Young Gloria grows up in Depression-era Ohio where young Gloria is haunted by her mother who plunges into melancholy. Her mother was a journalist, but had to hide behind a man's byline. Glorias learns that it's a man's world and women take a back seat. Gloria's father (played by a scene-stealing Timothy Hutton) is lovable sort of schemer, always looking for ways to turn a quick buck, but ultimately he looks out for his little girl.
Flashforward about a dozen years, and Gloria is traveling on her own through India, paid by a fellowship. She sets out to listen to the plight of lower-caste women. She hears of young girls being raped and abused in a society that ignores their plight. Her consciousness, born in her mother's house, matures here.

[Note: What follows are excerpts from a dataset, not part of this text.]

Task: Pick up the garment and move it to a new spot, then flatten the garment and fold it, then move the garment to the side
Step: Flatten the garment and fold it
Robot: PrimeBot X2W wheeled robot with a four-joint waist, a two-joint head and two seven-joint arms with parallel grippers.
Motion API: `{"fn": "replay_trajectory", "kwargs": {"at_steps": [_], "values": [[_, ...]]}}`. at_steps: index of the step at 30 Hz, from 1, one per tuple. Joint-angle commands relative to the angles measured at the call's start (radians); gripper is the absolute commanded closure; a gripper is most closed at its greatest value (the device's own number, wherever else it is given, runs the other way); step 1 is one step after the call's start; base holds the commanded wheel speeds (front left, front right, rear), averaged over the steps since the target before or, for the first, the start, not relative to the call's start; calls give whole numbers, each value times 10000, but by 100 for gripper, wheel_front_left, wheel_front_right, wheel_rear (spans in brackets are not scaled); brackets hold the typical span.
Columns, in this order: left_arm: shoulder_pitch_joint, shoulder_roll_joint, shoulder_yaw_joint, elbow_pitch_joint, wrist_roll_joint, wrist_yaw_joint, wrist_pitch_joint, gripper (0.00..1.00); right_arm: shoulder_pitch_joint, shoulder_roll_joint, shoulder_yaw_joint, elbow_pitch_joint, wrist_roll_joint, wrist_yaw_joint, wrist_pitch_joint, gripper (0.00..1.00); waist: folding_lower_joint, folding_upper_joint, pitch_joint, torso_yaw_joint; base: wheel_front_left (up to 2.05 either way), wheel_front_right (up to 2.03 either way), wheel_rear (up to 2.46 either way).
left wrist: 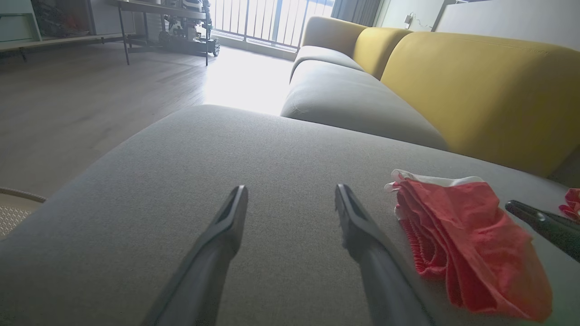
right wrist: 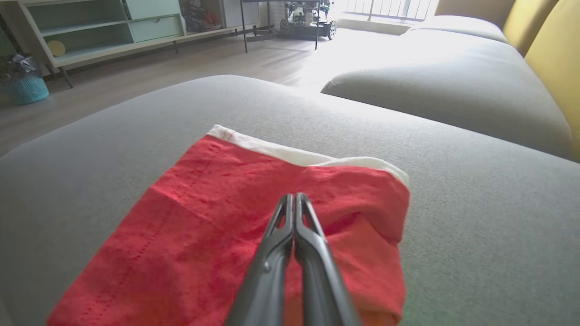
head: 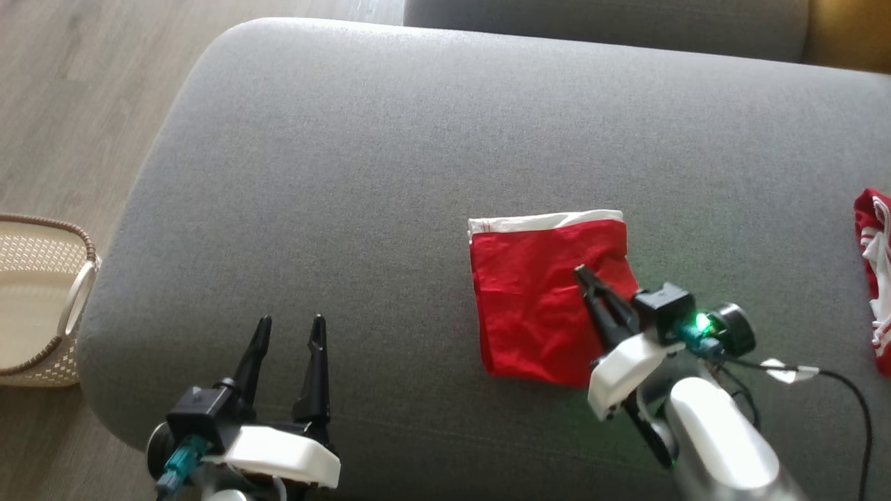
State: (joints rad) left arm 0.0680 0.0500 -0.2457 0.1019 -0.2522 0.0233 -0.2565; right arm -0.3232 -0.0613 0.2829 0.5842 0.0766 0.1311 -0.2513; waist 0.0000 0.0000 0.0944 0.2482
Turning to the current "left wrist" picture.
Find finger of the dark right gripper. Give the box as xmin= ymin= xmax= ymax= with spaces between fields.
xmin=504 ymin=199 xmax=580 ymax=264

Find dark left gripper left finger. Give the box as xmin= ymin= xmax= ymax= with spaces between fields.
xmin=142 ymin=184 xmax=249 ymax=326

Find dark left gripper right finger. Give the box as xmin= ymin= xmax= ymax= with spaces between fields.
xmin=334 ymin=183 xmax=433 ymax=326

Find red white numbered jersey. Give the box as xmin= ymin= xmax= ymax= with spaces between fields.
xmin=558 ymin=187 xmax=580 ymax=223

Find red shorts with white stripe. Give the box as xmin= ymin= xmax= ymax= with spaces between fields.
xmin=385 ymin=169 xmax=554 ymax=323

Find yellow sofa backrest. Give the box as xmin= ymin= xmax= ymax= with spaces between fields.
xmin=352 ymin=27 xmax=414 ymax=81
xmin=380 ymin=31 xmax=580 ymax=178

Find white black wheeled robot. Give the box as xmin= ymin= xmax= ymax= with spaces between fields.
xmin=158 ymin=0 xmax=222 ymax=58

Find beige sofa backrest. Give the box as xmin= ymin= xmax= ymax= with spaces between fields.
xmin=301 ymin=16 xmax=368 ymax=58

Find balcony railing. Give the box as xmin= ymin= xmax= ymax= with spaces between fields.
xmin=209 ymin=0 xmax=337 ymax=49

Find grey curtain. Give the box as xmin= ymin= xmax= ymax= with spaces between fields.
xmin=331 ymin=0 xmax=385 ymax=28

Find table with black legs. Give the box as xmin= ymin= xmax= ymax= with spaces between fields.
xmin=105 ymin=0 xmax=214 ymax=67

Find white low shelf unit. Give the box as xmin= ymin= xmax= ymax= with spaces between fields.
xmin=0 ymin=0 xmax=136 ymax=62

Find white wall charger with cable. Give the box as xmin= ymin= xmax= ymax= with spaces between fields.
xmin=403 ymin=12 xmax=435 ymax=31

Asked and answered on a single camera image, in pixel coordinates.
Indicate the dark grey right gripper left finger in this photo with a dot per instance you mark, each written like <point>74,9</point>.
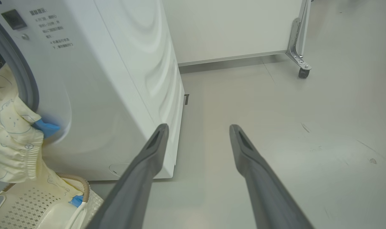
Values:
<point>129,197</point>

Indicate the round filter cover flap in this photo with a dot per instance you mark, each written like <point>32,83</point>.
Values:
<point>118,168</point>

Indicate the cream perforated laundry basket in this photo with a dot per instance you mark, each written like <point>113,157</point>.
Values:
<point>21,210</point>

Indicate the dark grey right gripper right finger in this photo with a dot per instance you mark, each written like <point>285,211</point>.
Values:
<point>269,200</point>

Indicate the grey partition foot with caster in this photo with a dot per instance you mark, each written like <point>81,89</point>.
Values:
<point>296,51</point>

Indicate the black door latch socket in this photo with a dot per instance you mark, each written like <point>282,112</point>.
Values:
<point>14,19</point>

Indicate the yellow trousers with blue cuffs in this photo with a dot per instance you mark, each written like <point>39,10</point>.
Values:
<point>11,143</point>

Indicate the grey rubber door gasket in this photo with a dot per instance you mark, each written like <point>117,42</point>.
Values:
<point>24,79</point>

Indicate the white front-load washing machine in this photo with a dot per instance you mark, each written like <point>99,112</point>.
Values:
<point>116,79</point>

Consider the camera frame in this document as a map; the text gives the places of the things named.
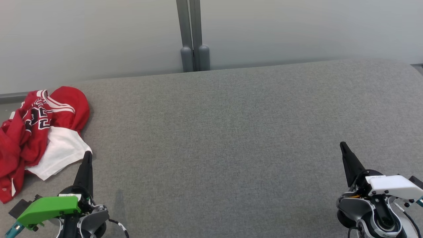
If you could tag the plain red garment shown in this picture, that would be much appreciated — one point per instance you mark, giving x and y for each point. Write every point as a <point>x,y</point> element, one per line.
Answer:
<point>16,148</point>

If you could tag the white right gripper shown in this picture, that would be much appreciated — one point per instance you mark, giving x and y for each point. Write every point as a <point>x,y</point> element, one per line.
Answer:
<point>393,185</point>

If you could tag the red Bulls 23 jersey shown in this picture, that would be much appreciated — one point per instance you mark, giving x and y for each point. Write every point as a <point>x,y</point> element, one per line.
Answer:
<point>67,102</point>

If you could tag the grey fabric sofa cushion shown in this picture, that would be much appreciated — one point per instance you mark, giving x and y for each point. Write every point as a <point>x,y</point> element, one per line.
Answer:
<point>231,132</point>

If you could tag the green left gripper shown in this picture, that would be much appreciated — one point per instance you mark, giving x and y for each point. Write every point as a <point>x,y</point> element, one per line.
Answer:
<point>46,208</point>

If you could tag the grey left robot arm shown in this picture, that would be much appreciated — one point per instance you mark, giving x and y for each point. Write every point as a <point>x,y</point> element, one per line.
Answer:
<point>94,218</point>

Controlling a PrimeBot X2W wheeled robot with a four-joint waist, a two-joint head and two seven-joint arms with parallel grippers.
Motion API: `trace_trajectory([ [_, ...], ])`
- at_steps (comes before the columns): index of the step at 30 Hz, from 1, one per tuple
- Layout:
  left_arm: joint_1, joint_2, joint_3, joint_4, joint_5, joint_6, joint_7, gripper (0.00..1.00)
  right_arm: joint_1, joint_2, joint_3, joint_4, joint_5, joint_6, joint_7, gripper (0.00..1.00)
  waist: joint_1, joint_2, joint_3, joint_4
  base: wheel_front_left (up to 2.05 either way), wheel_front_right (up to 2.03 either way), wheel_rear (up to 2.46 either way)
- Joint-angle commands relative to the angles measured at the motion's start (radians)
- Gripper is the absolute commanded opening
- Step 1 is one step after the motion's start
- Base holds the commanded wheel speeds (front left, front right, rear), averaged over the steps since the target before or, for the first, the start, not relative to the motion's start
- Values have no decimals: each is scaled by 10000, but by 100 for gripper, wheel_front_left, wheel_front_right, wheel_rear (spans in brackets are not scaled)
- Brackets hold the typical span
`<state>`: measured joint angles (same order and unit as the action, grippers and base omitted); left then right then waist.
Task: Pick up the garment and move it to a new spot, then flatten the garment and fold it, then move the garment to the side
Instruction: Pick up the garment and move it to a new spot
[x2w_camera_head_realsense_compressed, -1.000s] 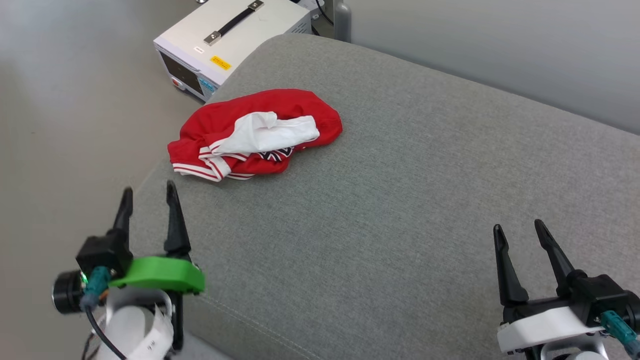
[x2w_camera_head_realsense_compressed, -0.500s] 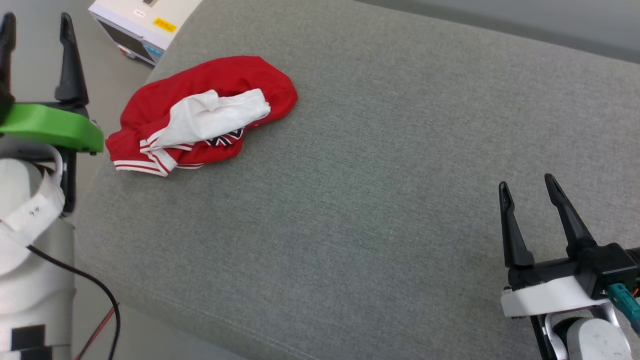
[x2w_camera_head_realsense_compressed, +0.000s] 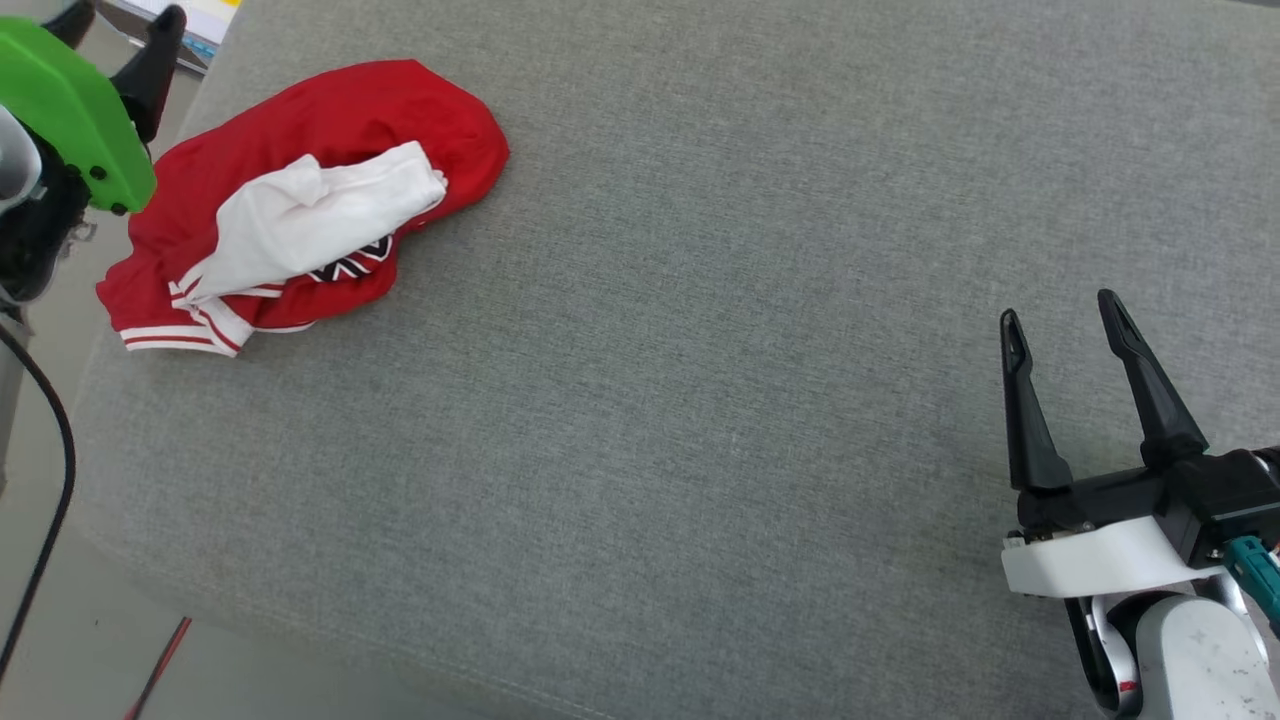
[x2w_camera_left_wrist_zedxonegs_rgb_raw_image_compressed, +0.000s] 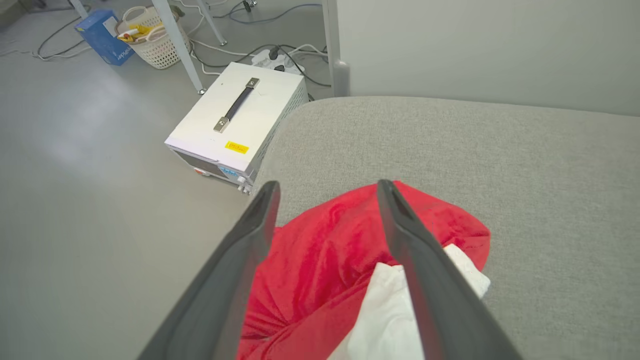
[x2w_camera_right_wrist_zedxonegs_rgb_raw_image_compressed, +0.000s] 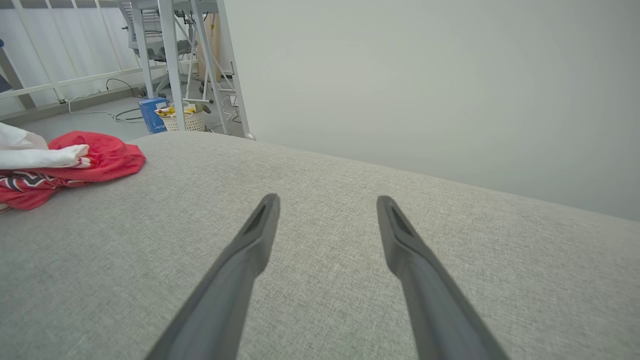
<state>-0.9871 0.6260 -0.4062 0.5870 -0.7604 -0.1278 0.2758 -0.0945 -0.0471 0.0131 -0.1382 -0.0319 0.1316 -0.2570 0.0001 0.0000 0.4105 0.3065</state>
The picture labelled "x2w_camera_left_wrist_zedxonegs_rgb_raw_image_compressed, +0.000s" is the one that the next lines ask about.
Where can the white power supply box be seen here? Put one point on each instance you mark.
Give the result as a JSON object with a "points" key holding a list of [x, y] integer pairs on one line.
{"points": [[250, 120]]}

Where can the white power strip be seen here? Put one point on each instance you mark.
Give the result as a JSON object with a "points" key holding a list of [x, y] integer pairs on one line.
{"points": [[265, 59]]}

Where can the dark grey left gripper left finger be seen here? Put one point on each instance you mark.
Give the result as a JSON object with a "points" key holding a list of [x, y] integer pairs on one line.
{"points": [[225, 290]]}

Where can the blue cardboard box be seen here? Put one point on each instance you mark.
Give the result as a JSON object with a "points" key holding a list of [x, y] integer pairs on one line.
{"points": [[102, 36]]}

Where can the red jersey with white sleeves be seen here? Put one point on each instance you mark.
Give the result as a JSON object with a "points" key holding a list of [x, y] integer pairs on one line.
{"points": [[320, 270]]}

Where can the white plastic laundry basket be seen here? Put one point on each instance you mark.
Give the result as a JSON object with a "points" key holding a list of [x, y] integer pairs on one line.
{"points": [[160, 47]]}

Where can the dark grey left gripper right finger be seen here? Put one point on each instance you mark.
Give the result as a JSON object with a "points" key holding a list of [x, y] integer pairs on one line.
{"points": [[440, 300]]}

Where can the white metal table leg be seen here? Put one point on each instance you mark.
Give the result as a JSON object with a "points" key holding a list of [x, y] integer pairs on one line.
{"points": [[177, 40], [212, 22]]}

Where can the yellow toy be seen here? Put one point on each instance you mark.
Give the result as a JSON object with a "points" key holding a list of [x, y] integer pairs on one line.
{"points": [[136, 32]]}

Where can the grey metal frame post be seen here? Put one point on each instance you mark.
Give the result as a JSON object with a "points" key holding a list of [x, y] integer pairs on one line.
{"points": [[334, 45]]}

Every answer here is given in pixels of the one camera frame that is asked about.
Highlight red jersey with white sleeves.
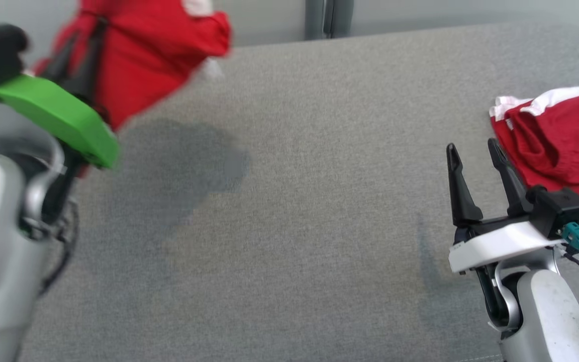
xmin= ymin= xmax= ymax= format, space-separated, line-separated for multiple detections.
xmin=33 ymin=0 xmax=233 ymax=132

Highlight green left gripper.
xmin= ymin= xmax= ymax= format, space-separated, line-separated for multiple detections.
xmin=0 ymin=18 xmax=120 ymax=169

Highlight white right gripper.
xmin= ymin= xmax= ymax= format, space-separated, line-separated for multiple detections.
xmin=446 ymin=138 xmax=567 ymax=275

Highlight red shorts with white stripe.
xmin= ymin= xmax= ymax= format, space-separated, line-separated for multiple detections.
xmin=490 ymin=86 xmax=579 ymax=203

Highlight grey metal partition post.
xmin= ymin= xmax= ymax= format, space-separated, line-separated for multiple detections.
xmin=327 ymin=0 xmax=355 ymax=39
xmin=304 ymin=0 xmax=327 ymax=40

The core of the film follows Gloria through the 1960s as she endures constant sexism at several New York magazines. She tries to break out of the female ghetto of writing about dating and fashion, and tries instead to pitch stories to her condescending male editors about abortion and civil rights. It's an uphill battle, but she she endures. Her expose of the Playboy Club's exploitative labour practices make her enemies, but raise her profile. Still, no magazine would print her stories about women's rights, so Gloria goes on to co-found the legendary Ms. magazine.
The constant shifting in time is a cinematic convention, but it's overdone here. Juxtaposing young Gloria listening to the woes of suppressed Indian women with, say, black women in racist 1960s America, makes a point. But the constant bouncing around is too often meaningless and, worse, throws off the viewer. Where is this film going?
This structure also robs the film of building any momentum as Gloria helps launch the American feminist moment, one whose ripples are felt today. This should be an exciting, triumphant part of the movie. Instead, it feels strangely flat.
There's no denying that many scenes and sequences are dazzling. No one can fill a screen with colour and movement like Taymor. Her marvelous eye is at work here. True, some scenes look stagey, as in theatrical stagey, and this inconsistency makes the film meander even further, but these are exceptions.
Steinem is played by several fine actresses, starting with Alicia Vikander who portrays the key period in her life in New York, and Julianne Moore who is a dead ringer for the later Steinem. (Steinem herself cameos.) Janelle Monae makes a notable appearance as Black activist, Dorothy Pitman Hughes.
So, The Glorias, succeeds in telling Steinem's story and celebrates her triumphs, but does so in a flawed way. A more conventional storytelling structure and a shorter film would have made more impact on audiences. Still, Gloria's story is still worth telling here.